Mundubile framed his assessment around what he described as a profound national dissonance. While December 25 commemorates the birth of Christ, he said the country’s social and economic mood reflected exhaustion rather than celebration.
“Today doesn’t feel like Christmas,” Mundubile said, describing communities grappling with prolonged power outages, unpaid farmers, rising living costs, and households rationing essentials rather than festive meals. He said the disappearance of the Christmas spirit was not symbolic but rooted in lived hardship, with many families entering the holiday period without electricity, income certainty, or food security.
At the centre of his critique was President Hakainde Hichilema, whom Mundubile accused not only of failing to govern effectively but of actively dismantling democratic safeguards. He identified the December 15 passage of Constitution Amendment Bill No. 7 as a defining moment, calling it “the darkest day in our democratic history.”
Mundubile said the amendment, previously declared illegal by the Constitutional Court, was forced through Parliament by suspending Standing Orders to allow the second and third readings to be concluded in a single sitting. He described the move as a deliberate act of defiance against judicial authority and public participation, arguing that constitutional reform had been reduced to a numerical exercise rather than a national consensus process.
He disclosed that hours before the vote, he convened a meeting of Patriotic Front lawmakers to reaffirm opposition to the bill. Despite this, six of the 29 MPs who had earlier endorsed his presidential bid voted in favour of the amendment.
“They disappointed the entire nation,” Mundubile said, adding that the decision represented a betrayal not only of party positions but of constituents who expected Parliament to act as a constitutional firewall rather than a rubber stamp.
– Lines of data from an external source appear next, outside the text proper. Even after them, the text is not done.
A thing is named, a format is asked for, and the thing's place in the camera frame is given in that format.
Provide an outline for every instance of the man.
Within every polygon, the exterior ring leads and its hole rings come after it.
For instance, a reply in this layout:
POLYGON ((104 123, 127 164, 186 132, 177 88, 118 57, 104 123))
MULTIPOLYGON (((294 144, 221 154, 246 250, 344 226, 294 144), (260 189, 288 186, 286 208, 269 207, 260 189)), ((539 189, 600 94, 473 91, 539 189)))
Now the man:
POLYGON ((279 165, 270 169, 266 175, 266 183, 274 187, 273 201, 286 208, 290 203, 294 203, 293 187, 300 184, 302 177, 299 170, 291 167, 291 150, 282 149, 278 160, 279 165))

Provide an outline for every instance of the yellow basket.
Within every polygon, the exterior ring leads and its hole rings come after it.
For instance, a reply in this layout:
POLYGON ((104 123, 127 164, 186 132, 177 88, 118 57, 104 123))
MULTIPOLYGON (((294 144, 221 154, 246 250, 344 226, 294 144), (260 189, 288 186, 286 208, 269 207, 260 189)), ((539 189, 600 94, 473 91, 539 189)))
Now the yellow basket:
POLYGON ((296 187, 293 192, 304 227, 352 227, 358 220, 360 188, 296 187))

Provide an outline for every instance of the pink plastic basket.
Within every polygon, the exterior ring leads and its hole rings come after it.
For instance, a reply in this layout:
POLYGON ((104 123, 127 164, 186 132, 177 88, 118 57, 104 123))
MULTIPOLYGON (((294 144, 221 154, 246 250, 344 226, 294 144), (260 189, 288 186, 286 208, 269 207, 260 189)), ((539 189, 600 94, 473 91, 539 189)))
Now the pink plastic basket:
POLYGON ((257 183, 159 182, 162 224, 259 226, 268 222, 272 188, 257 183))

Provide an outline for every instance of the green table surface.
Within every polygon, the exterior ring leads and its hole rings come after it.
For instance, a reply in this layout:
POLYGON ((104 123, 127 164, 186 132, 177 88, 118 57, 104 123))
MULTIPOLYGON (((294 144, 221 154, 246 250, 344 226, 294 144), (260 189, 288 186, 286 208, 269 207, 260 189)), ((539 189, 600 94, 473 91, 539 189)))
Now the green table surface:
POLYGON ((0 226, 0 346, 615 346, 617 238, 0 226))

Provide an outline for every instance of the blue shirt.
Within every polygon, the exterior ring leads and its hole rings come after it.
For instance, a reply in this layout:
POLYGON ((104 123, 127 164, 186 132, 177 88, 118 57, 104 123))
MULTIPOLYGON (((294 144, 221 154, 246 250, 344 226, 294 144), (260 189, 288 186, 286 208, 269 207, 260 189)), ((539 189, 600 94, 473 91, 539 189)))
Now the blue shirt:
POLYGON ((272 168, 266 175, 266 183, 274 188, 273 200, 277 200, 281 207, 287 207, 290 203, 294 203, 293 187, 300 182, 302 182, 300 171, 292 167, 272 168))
Beyond the constitutional process itself, Mundubile widened his critique to what he described as systematic erosion of institutional independence. He accused the Executive of fostering a climate of fear across the judiciary, legislature, and oversight bodies, saying the separation of powers had been hollowed out through intimidation and selective enforcement.
He cited the removal of three judges as evidence that judicial independence had been compromised, asserting that constitutional restraint had been replaced by executive convenience. Responsibility for this, he said, rested squarely with the Presidency.
“The backstops are the President,” Mundubile said. “It is his government appointing party cadres to the Judicial Complaints Commission, his administration setting the tone of fear. He bears ultimate responsibility.”
Turning to economic governance, Mundubile rejected official claims of recovery, dismissing reported 3.6 percent gross domestic product growth as disconnected from everyday reality. He said growth figures offered little comfort to farmers who had delivered maize months earlier but remained unpaid.
He challenged claims that funds had been secured for farmer payments, questioning why growers were still sleeping in bank corridors waiting for money that authorities insisted had already been released.
“If the funds exist, why the delay?” Mundubile asked. “This isn’t inefficiency. It’s deception.”
He said the impact of delayed payments extended beyond agriculture, feeding into rural poverty, disrupted planting cycles, and rising household debt as farmers borrowed informally to survive.
Mundubile also took aim at the government’s expanded Constituency Development Fund, describing it as a politically marketed illusion rather than a genuine development strategy. He said that over four years, nearly K900 billion had been approved in national budgets, yet only K19 billion, approximately 2.3 percent, had been allocated to CDF.
Even under perfect management, he argued, CDF could not deliver transformative development. He noted that a single rural water project costs more than K100 million, far exceeding what constituency-level allocations could realistically sustain.
“They market CDF to distract from the fact that central government has abandoned development,” he said, arguing that the state had retreated from national-scale planning while projecting decentralisation as progress.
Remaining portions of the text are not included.